Untuk diagnosa resiko gangguan integritas kulit (dekubitus) dapat teratasi. Akan
tetapi karena pasien belum sadar, belum mandiri maka diperlukan tindakan keperawatan
secara menyeluruh sesuai fasilitas yang ada.

65

BAB V
PENUTUP

5.1 Simpulan
Cedera kepala merupakan salah satu kasus kegawatdaruratan yang membutuhkan
penanganan segera baik saat di tempat kejadian maupun perjalanan di rumah sakit.
Cedera kepala merupakan salah satu penyebab utama kecacatan dan kematian. Kematian
pada cedera kepala banyak disebabkan karena hipotensi akibat gangguan pada
autoregulasi.
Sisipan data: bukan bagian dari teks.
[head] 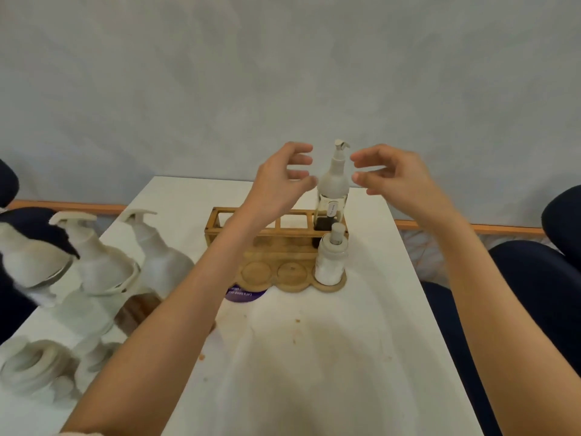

Ketika terjadi gangguan autoregulasi akan menimbulkan hipoperfusi
jaringan serebral dan berakhir pada jaringan otak, karena otak sangat sensitive terhadap
oksigen dan glukosa. Lebih dari 50% penyebab cedera kepala karena kecelakaan lalu
lintas, selebihnya diesebabkan karena factor lain seperti terjatuh, terpukul dan
kriminalitas.
66

5.2 Saran
1. Melihat banyaknya masalah yang ditimbulkan pada pasien cedera kepala diharapkan
perawat bisa meningkatkan pengetahuan dan ketrampilan dalam memberikan asuhan
keperawatan yang optimal sehingga dapat meminimalkan kecacatan dan mencegah
komplikasi lebih lanjut.
2. Dengan tuntutan perkembangan di bidang kesehatan diharapkan seluruh fasilitas
kesehatan yang ada khususnya RS daerah sebagai lini terdepan pelayanan kesehatan
diharapkan dapat memberikan pelayanan pada cedera kepala secara optimal
3. Dengan berkembangnya ekonomi dan otomotif di kalangan masyarakat sehingga alat
transportasi seperti sepeda motor mudah didapat. Diharapkan para pengemudi baik
sepeda motor maupun mobil mematuhi rambu rambu lalu lintas sehingga
meminimalkan terjadinya kecelakaaan.